Opener “The Plague” has a shimmering, reflective clean guitar melody that sets the stage before a flesh burning, rhythm/harmony guitar attack lays into a punk-paced, infectious riff surgery.  Drummer/vocalist Matthias Fiebig has a sickened, slightly blackened rasp that’s absolutely a cornerstone of the genre and he hammers home economic thrash beats, hurried blasts and crunching fill/double bass stomps.  It never descends in hardcore but changes things up thanks to a worm-eaten, doombent riff midway through that merges gloriously into twin guitarists Kjetil Lynghaug and Martin’s glistening, Sunlight Studios’ slick lead/solo shred swapping.  Shrapnel torn bodies, battlefields drenched in red and explosion flaming night skies are the kind of images conjured up by the music and these guys thankfully work in the classic template of the genre.  Callenish Circle feels like their closest contemporaries.  The crunchy, mid-tempo, bayonet gut stab of “Daylight is Gone” kicks off with a chunky riff groove and taut snare fills punctuated by punkier, crustier d-beat style runs.  This throat cutter is all about the deliberate, rusty blade to the back death march; never too fast and never too slow (hell it includes an actual wartime snare march!) with some vintage Gothenburg leads and trademarked screams rounding the sound out.  A fret-wrecking solo heightens the highwire anxiety and 2nd guitarist/bassist Martin’s low end is well-centered in the mix as he provides buoyant bass lines that keep the material lunging forth.
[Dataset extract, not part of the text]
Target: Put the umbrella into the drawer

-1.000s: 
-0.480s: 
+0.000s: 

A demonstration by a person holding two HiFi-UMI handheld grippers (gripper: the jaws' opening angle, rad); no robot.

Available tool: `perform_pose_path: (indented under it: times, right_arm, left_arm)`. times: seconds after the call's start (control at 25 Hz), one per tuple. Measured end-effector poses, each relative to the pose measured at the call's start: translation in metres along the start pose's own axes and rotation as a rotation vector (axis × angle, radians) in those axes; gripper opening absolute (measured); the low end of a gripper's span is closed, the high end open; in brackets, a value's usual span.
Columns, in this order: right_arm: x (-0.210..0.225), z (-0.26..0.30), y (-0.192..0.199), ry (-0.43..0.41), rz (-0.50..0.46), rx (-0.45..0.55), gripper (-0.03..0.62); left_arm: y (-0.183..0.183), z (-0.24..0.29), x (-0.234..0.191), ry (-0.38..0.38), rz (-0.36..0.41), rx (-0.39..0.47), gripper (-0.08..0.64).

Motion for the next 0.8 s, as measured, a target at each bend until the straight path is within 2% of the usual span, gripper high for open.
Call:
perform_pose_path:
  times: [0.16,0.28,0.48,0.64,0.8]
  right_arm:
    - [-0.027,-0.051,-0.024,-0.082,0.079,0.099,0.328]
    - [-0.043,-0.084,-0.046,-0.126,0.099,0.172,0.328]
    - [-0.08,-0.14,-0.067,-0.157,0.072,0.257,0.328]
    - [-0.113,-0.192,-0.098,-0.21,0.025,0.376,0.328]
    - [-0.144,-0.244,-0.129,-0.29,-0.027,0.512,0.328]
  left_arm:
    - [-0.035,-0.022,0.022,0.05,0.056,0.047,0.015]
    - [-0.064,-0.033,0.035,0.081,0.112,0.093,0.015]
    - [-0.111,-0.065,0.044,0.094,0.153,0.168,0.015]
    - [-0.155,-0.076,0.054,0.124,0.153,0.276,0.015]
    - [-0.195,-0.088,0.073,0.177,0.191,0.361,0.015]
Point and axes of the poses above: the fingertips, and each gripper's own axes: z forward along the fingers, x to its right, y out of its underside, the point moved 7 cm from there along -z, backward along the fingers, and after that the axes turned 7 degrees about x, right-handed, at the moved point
“Burning Soil” enters in a rapid fire flurry of thrash-y rhythm guitar runs and double-dealing harmony licks.  It’s demonically down-tuned grooves churn out some sludgier metallic runs as even the vocals reach for death-ier depths in a few instances.  Hammering, lightning fast snare/tom rolls brim over the blood boiling grime and a handful of faster surges along with the solo mad climax showcasing some stellar musicianship from all parties.  Album standout “Salvation” goes for the jugular with a pointed, tonally thick thrash riff and low slung kick drum carnage; building plenty of intro tension for the vocals to enter in scratchy screams and the bass lines to adopt a distorted tremor quake (sometimes pulling out as the lead instrument).  Blink n’ you’ll miss ‘em creaky noise guitar licks rise into an ascending, doom-y thrash riff at the 1:05 mark where a seriously catchy groove is tough as nails yet memorable.  Technically sound and just plain red hot solos crash into one another while the rhythms pile-drive the foundation along with purpose.  This beast is In Flames’ Colony sounding at times but in a more aggressive, even groovier way that reaches for the angrier side of the Swedish scene.  The ending is certainly steeped in confrontational, detuned, death metal debauchery.  Dense, riff/lead oriented mid-paced plodding gives way to similarly anthem-worthy moments on “No Empathy.”  It’s a gear grinding, heavy thrasher with some of the best melodic guitar pyrotechnics I’ve heard from a newer, somewhat unknown band in the genre…damn tasty stuff for certain.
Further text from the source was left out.